Write out all of the entries below word for word.

Data entries
=== Begin Enclosure ===

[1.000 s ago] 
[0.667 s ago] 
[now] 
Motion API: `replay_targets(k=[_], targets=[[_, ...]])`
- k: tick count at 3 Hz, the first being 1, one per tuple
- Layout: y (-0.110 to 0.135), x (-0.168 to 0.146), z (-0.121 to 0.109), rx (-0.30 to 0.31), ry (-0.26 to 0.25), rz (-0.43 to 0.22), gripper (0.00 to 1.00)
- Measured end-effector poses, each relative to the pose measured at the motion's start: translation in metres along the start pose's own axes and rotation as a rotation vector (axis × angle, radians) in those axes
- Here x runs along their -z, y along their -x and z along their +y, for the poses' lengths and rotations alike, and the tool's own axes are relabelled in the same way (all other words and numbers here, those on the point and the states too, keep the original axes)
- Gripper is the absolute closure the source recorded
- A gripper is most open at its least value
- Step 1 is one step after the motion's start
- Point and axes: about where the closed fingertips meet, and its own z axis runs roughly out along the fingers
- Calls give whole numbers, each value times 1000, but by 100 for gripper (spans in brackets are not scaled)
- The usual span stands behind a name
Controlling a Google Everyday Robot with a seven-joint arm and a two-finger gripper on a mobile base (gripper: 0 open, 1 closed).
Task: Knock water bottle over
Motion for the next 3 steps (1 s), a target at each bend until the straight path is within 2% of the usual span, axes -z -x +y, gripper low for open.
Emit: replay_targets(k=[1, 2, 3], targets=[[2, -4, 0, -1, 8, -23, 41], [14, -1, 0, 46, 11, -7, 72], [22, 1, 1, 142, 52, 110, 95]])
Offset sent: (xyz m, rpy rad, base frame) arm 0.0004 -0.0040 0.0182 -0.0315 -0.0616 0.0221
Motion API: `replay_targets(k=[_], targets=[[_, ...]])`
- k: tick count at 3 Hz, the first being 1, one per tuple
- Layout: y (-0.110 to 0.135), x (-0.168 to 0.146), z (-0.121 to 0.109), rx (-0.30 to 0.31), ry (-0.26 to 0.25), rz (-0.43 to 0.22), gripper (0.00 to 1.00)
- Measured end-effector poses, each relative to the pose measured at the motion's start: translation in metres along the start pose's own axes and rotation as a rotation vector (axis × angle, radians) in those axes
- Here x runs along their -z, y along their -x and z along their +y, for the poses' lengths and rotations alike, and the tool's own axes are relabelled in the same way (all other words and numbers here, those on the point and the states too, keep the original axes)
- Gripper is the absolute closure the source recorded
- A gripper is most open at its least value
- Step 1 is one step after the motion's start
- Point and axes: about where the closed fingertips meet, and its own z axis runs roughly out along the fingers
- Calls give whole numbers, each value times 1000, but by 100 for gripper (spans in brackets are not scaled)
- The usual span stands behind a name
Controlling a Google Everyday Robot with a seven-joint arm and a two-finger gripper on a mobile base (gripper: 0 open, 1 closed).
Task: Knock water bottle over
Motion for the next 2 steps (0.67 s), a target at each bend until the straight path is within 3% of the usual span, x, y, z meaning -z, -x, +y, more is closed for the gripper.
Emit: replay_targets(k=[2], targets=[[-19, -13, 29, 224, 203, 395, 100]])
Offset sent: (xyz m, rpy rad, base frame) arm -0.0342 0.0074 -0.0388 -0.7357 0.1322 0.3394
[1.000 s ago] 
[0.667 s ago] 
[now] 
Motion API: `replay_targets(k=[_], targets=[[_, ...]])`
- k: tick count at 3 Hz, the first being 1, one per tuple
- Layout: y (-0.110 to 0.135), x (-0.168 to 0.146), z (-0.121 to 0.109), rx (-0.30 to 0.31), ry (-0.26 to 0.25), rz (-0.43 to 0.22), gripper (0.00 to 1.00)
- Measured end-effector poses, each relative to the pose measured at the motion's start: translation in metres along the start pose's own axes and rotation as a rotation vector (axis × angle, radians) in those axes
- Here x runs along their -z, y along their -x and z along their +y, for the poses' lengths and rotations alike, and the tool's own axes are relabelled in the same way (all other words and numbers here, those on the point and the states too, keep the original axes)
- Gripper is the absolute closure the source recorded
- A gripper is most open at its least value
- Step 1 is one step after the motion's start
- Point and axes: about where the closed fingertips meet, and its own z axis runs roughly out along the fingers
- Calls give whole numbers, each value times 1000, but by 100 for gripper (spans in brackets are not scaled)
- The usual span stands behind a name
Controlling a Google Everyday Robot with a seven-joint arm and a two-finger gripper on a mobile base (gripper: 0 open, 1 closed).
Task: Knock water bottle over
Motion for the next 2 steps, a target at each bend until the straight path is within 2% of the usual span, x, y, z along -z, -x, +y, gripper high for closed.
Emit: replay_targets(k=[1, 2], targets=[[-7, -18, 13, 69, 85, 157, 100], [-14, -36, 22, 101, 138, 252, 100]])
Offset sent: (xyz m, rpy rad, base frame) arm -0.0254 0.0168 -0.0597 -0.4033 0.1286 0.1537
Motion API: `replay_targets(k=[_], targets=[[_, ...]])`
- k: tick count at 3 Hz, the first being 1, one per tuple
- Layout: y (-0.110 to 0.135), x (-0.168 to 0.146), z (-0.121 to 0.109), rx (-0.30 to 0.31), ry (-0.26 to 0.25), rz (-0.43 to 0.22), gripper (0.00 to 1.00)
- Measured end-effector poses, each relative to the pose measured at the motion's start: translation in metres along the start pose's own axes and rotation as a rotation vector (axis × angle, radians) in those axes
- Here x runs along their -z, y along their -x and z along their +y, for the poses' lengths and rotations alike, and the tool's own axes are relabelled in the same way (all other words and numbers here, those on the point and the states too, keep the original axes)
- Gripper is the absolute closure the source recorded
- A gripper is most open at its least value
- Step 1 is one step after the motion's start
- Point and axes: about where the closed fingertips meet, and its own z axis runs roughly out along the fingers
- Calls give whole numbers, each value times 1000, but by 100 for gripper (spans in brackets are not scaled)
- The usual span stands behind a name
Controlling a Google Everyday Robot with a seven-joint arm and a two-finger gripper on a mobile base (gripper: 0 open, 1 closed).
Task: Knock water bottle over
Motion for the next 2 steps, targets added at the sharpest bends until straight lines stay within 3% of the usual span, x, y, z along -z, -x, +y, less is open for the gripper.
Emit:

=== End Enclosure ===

● TASK RESPONSE
[1.000 s ago] 
[0.667 s ago] 
[now] 
Motion API: `replay_targets(k=[_], targets=[[_, ...]])`
- k: tick count at 3 Hz, the first being 1, one per tuple
- Layout: y (-0.110 to 0.135), x (-0.168 to 0.146), z (-0.121 to 0.109), rx (-0.30 to 0.31), ry (-0.26 to 0.25), rz (-0.43 to 0.22), gripper (0.00 to 1.00)
- Measured end-effector poses, each relative to the pose measured at the motion's start: translation in metres along the start pose's own axes and rotation as a rotation vector (axis × angle, radians) in those axes
- Here x runs along their -z, y along their -x and z along their +y, for the poses' lengths and rotations alike, and the tool's own axes are relabelled in the same way (all other words and numbers here, those on the point and the states too, keep the original axes)
- Gripper is the absolute closure the source recorded
- A gripper is most open at its least value
- Step 1 is one step after the motion's start
- Point and axes: about where the closed fingertips meet, and its own z axis runs roughly out along the fingers
- Calls give whole numbers, each value times 1000, but by 100 for gripper (spans in brackets are not scaled)
- The usual span stands behind a name
Controlling a Google Everyday Robot with a seven-joint arm and a two-finger gripper on a mobile base (gripper: 0 open, 1 closed).
Task: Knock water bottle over
Motion for the next 3 steps (1 s), a target at each bend until the straight path is within 2% of the usual span, axes -z -x +y, gripper low for open.
Emit: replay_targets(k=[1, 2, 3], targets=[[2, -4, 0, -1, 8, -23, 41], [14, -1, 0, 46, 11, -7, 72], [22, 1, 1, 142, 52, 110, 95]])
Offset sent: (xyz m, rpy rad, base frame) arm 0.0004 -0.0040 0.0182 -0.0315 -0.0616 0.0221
Motion API: `replay_targets(k=[_], targets=[[_, ...]])`
- k: tick count at 3 Hz, the first being 1, one per tuple
- Layout: y (-0.110 to 0.135), x (-0.168 to 0.146), z (-0.121 to 0.109), rx (-0.30 to 0.31), ry (-0.26 to 0.25), rz (-0.43 to 0.22), gripper (0.00 to 1.00)
- Measured end-effector poses, each relative to the pose measured at the motion's start: translation in metres along the start pose's own axes and rotation as a rotation vector (axis × angle, radians) in those axes
- Here x runs along their -z, y along their -x and z along their +y, for the poses' lengths and rotations alike, and the tool's own axes are relabelled in the same way (all other words and numbers here, those on the point and the states too, keep the original axes)
- Gripper is the absolute closure the source recorded
- A gripper is most open at its least value
- Step 1 is one step after the motion's start
- Point and axes: about where the closed fingertips meet, and its own z axis runs roughly out along the fingers
- Calls give whole numbers, each value times 1000, but by 100 for gripper (spans in brackets are not scaled)
- The usual span stands behind a name
Controlling a Google Everyday Robot with a seven-joint arm and a two-finger gripper on a mobile base (gripper: 0 open, 1 closed).
Task: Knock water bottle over
Motion for the next 2 steps (0.67 s), a target at each bend until the straight path is within 3% of the usual span, x, y, z meaning -z, -x, +y, more is closed for the gripper.
Emit: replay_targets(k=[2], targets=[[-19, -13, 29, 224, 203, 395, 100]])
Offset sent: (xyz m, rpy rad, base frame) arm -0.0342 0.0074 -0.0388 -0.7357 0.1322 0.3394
[1.000 s ago] 
[0.667 s ago] 
[now] 
Motion API: `replay_targets(k=[_], targets=[[_, ...]])`
- k: tick count at 3 Hz, the first being 1, one per tuple
- Layout: y (-0.110 to 0.135), x (-0.168 to 0.146), z (-0.121 to 0.109), rx (-0.30 to 0.31), ry (-0.26 to 0.25), rz (-0.43 to 0.22), gripper (0.00 to 1.00)
- Measured end-effector poses, each relative to the pose measured at the motion's start: translation in metres along the start pose's own axes and rotation as a rotation vector (axis × angle, radians) in those axes
- Here x runs along their -z, y along their -x and z along their +y, for the poses' lengths and rotations alike, and the tool's own axes are relabelled in the same way (all other words and numbers here, those on the point and the states too, keep the original axes)
- Gripper is the absolute closure the source recorded
- A gripper is most open at its least value
- Step 1 is one step after the motion's start
- Point and axes: about where the closed fingertips meet, and its own z axis runs roughly out along the fingers
- Calls give whole numbers, each value times 1000, but by 100 for gripper (spans in brackets are not scaled)
- The usual span stands behind a name
Controlling a Google Everyday Robot with a seven-joint arm and a two-finger gripper on a mobile base (gripper: 0 open, 1 closed).
Task: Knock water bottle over
Motion for the next 2 steps, a target at each bend until the straight path is within 2% of the usual span, x, y, z along -z, -x, +y, gripper high for closed.
Emit: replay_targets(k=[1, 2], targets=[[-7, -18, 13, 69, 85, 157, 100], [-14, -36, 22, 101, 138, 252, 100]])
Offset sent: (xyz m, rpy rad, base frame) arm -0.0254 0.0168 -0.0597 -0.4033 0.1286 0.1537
Motion API: `replay_targets(k=[_], targets=[[_, ...]])`
- k: tick count at 3 Hz, the first being 1, one per tuple
- Layout: y (-0.110 to 0.135), x (-0.168 to 0.146), z (-0.121 to 0.109), rx (-0.30 to 0.31), ry (-0.26 to 0.25), rz (-0.43 to 0.22), gripper (0.00 to 1.00)
- Measured end-effector poses, each relative to the pose measured at the motion's start: translation in metres along the start pose's own axes and rotation as a rotation vector (axis × angle, radians) in those axes
- Here x runs along their -z, y along their -x and z along their +y, for the poses' lengths and rotations alike, and the tool's own axes are relabelled in the same way (all other words and numbers here, those on the point and the states too, keep the original axes)
- Gripper is the absolute closure the source recorded
- A gripper is most open at its least value
- Step 1 is one step after the motion's start
- Point and axes: about where the closed fingertips meet, and its own z axis runs roughly out along the fingers
- Calls give whole numbers, each value times 1000, but by 100 for gripper (spans in brackets are not scaled)
- The usual span stands behind a name
Controlling a Google Everyday Robot with a seven-joint arm and a two-finger gripper on a mobile base (gripper: 0 open, 1 closed).
Task: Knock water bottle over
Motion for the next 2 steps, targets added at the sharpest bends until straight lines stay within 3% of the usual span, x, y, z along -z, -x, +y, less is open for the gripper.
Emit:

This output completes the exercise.